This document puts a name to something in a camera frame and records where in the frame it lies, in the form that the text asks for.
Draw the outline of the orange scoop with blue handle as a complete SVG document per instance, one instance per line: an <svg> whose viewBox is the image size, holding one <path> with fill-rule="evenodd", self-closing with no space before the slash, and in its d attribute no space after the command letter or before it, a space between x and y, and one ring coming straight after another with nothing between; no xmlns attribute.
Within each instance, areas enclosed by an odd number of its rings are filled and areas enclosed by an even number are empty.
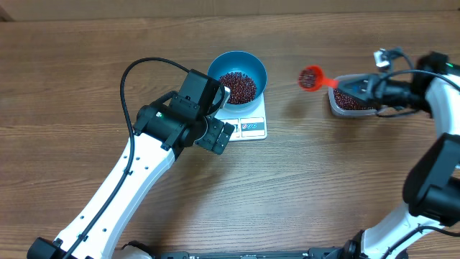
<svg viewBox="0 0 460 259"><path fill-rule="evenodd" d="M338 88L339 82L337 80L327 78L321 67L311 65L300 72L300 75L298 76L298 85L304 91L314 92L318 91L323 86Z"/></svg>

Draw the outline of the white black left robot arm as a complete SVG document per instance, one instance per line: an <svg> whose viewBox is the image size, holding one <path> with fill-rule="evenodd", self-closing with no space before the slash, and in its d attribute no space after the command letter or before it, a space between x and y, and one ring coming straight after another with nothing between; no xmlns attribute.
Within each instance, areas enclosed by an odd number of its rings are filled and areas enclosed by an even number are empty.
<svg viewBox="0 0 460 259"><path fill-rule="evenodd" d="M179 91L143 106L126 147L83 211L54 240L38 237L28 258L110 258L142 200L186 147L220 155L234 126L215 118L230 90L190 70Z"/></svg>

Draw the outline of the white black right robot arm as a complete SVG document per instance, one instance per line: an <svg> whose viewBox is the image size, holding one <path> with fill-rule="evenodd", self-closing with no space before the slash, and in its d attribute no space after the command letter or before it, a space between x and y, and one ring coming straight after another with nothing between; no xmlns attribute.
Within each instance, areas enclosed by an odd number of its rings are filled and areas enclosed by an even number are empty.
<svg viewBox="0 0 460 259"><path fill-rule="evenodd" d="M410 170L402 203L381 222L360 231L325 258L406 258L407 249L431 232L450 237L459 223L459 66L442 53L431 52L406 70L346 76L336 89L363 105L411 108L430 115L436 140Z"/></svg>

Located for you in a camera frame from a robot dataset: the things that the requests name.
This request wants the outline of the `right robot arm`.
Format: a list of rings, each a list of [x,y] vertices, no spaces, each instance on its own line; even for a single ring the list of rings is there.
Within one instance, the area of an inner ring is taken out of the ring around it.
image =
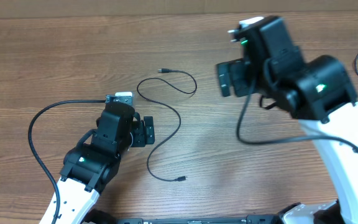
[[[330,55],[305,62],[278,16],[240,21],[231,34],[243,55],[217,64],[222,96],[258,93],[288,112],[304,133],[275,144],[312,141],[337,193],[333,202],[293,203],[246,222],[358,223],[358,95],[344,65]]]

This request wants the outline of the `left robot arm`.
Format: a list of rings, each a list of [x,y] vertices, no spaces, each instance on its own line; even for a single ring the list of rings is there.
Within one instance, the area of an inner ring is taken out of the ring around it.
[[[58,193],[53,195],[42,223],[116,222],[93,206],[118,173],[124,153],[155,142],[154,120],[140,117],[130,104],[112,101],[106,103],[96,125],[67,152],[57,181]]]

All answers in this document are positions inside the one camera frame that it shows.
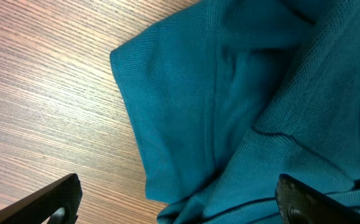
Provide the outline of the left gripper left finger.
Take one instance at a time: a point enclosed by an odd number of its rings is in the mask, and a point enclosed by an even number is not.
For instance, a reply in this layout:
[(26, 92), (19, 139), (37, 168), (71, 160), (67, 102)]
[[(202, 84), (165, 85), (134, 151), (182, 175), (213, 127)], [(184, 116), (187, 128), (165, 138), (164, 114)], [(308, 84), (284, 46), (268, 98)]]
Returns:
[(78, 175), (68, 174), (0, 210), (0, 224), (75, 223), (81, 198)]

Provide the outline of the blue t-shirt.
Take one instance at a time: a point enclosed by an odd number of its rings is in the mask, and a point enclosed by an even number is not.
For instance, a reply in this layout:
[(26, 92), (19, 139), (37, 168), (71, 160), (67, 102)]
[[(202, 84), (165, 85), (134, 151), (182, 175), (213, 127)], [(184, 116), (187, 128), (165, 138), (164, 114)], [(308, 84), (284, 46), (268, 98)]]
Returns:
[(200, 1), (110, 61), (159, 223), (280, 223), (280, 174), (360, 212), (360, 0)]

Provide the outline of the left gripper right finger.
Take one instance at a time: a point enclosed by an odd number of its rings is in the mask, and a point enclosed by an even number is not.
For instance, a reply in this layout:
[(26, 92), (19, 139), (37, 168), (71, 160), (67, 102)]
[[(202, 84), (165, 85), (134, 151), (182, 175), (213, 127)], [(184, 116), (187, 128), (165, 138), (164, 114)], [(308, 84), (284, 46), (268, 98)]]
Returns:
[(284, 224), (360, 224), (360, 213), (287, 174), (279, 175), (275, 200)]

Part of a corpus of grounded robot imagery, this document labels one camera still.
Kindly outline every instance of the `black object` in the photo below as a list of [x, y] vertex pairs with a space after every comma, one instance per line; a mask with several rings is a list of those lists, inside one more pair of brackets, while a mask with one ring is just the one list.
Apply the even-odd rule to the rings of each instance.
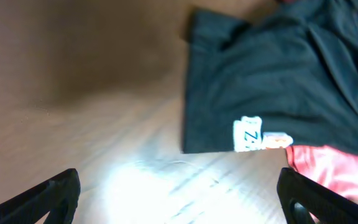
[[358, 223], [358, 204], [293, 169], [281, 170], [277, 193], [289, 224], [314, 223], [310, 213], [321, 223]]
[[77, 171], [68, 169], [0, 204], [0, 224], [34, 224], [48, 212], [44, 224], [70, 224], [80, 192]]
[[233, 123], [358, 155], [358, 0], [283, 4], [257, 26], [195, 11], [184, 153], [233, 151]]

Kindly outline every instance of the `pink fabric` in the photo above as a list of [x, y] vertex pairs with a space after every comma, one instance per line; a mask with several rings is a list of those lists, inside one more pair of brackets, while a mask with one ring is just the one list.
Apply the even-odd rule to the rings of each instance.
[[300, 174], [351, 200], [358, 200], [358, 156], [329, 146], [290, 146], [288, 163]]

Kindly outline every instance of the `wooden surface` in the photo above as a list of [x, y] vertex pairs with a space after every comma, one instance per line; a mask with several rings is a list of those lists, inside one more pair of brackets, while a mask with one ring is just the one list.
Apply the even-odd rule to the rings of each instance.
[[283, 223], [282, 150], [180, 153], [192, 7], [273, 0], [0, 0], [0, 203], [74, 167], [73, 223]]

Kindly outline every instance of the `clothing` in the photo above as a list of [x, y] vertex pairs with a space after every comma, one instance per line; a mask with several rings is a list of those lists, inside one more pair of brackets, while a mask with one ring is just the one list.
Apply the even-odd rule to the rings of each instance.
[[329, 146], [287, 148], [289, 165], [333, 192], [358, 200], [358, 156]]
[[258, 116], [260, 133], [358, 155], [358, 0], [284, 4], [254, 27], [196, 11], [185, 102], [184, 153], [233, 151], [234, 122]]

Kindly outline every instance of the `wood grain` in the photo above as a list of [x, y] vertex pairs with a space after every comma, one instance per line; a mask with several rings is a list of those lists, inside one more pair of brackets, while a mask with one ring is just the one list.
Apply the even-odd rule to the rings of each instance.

____

Exercise aim: The answer should be the full material above, printed exactly, with no pictures in it.

Solution for this exercise:
This document puts a name to something in a camera frame and records where in the frame it lies, in the form that the text asks for.
Draw the outline of the orange scoop with blue handle as a complete SVG document per instance, one instance per line: an <svg> whose viewBox is the image size, holding one <path> with fill-rule="evenodd", self-closing with no space before the slash, and in its d attribute no space after the command letter or before it, a space between x and y, and one ring coming straight after another with nothing between; no xmlns attribute.
Within each instance, areas enclosed by an odd number of its rings are filled and areas enclosed by an even number are empty.
<svg viewBox="0 0 460 259"><path fill-rule="evenodd" d="M338 88L339 82L337 80L327 78L321 67L311 65L300 72L300 75L298 76L298 85L304 91L314 92L318 91L323 86Z"/></svg>

Draw the outline of the white black left robot arm as a complete SVG document per instance, one instance per line: an <svg> whose viewBox is the image size, holding one <path> with fill-rule="evenodd", self-closing with no space before the slash, and in its d attribute no space after the command letter or before it, a space between x and y, and one ring coming straight after another with nothing between; no xmlns attribute.
Within each instance, areas enclosed by an odd number of its rings are filled and areas enclosed by an even number are empty.
<svg viewBox="0 0 460 259"><path fill-rule="evenodd" d="M179 91L143 106L126 147L83 211L54 240L38 237L28 258L110 258L142 200L186 147L220 155L234 126L215 118L230 90L190 70Z"/></svg>

Draw the outline of the white black right robot arm as a complete SVG document per instance, one instance per line: an <svg> whose viewBox is the image size, holding one <path> with fill-rule="evenodd", self-closing with no space before the slash, and in its d attribute no space after the command letter or before it, a space between x and y, and one ring coming straight after another with nothing between; no xmlns attribute.
Within each instance, areas enclosed by an odd number of its rings are filled and areas enclosed by an even number are empty.
<svg viewBox="0 0 460 259"><path fill-rule="evenodd" d="M410 170L402 203L381 222L360 231L325 258L406 258L407 249L431 232L450 237L459 223L459 66L442 53L431 52L406 70L346 76L336 89L363 105L411 108L430 115L436 140Z"/></svg>

Located for you in a camera frame from a robot dataset: the things that the requests name.
This request wants the outline of the `right robot arm`.
Format: a list of rings, each a list of [x,y] vertices, no spaces, each instance on its own line; even for a single ring the list of rings is there.
Within one instance, the area of an inner ring is taken out of the ring around it.
image =
[[[330,55],[305,62],[278,16],[240,21],[231,34],[243,55],[217,64],[222,96],[258,93],[288,112],[304,133],[275,144],[312,141],[337,193],[333,202],[293,203],[246,222],[358,223],[358,95],[344,65]]]

This request wants the outline of the `left robot arm`.
Format: a list of rings, each a list of [x,y] vertices, no spaces, each instance on its own line; even for a single ring the list of rings is there.
Within one instance, the area of an inner ring is taken out of the ring around it.
[[[58,193],[53,195],[42,223],[116,222],[93,206],[118,173],[124,153],[155,142],[154,120],[140,117],[130,104],[112,101],[106,103],[96,125],[67,152],[57,181]]]

All answers in this document are positions inside the one camera frame that it shows.
Provide the outline of the left gripper left finger.
Take one instance at a time: a point enclosed by an odd number of its rings is in the mask, and a point enclosed by an even number is not.
For instance, a reply in this layout:
[(26, 92), (19, 139), (37, 168), (71, 160), (67, 102)]
[[(202, 84), (165, 85), (134, 151), (182, 175), (213, 127)], [(184, 116), (187, 128), (165, 138), (164, 114)], [(308, 84), (284, 46), (268, 98)]]
Returns:
[(78, 175), (68, 174), (0, 210), (0, 224), (75, 223), (81, 198)]

Provide the outline of the blue t-shirt.
Take one instance at a time: a point enclosed by an odd number of its rings is in the mask, and a point enclosed by an even number is not.
For instance, a reply in this layout:
[(26, 92), (19, 139), (37, 168), (71, 160), (67, 102)]
[[(202, 84), (165, 85), (134, 151), (182, 175), (213, 127)], [(184, 116), (187, 128), (165, 138), (164, 114)], [(308, 84), (284, 46), (268, 98)]]
Returns:
[(200, 1), (110, 61), (159, 223), (280, 223), (280, 174), (360, 212), (360, 0)]

Provide the outline of the left gripper right finger.
Take one instance at a time: a point enclosed by an odd number of its rings is in the mask, and a point enclosed by an even number is not.
For instance, a reply in this layout:
[(26, 92), (19, 139), (37, 168), (71, 160), (67, 102)]
[[(202, 84), (165, 85), (134, 151), (182, 175), (213, 127)], [(184, 116), (187, 128), (165, 138), (164, 114)], [(308, 84), (284, 46), (268, 98)]]
Returns:
[(284, 224), (360, 224), (360, 213), (287, 174), (279, 175), (275, 200)]

Part of a corpus of grounded robot imagery, this document labels one camera still.
Kindly outline every instance of the `black object` in the photo below as a list of [x, y] vertex pairs with a space after every comma, one instance per line; a mask with several rings is a list of those lists, inside one more pair of brackets, while a mask with one ring is just the one list.
Apply the even-odd rule to the rings of each instance.
[[358, 223], [358, 204], [293, 169], [281, 170], [277, 193], [289, 224], [314, 223], [310, 213], [321, 223]]
[[77, 171], [68, 169], [0, 204], [0, 224], [34, 224], [48, 212], [44, 224], [70, 224], [80, 192]]
[[233, 123], [358, 155], [358, 0], [283, 4], [257, 26], [195, 11], [184, 153], [233, 151]]

Kindly outline every instance of the `pink fabric` in the photo above as a list of [x, y] vertex pairs with a space after every comma, one instance per line; a mask with several rings is a list of those lists, inside one more pair of brackets, while a mask with one ring is just the one list.
Apply the even-odd rule to the rings of each instance.
[[300, 174], [351, 200], [358, 200], [358, 156], [329, 146], [290, 146], [288, 163]]

Kindly outline every instance of the `wooden surface` in the photo above as a list of [x, y] vertex pairs with a space after every comma, one instance per line; a mask with several rings is a list of those lists, inside one more pair of brackets, while a mask with one ring is just the one list.
Apply the even-odd rule to the rings of each instance.
[[283, 223], [282, 150], [180, 153], [192, 7], [273, 0], [0, 0], [0, 203], [74, 167], [73, 223]]

Kindly outline every instance of the `clothing` in the photo above as a list of [x, y] vertex pairs with a space after every comma, one instance per line; a mask with several rings is a list of those lists, inside one more pair of brackets, while a mask with one ring is just the one list.
Apply the even-odd rule to the rings of each instance.
[[329, 146], [287, 148], [289, 165], [333, 192], [358, 200], [358, 156]]
[[258, 116], [260, 133], [358, 155], [358, 0], [284, 4], [254, 27], [196, 11], [185, 102], [184, 153], [233, 151], [234, 122]]

Kindly outline every instance of the `wood grain` in the photo above as a list of [x, y] vertex pairs with a space after every comma, one instance per line; a mask with several rings is a list of those lists, inside one more pair of brackets, while a mask with one ring is just the one list.
Apply the even-odd rule to the rings of each instance.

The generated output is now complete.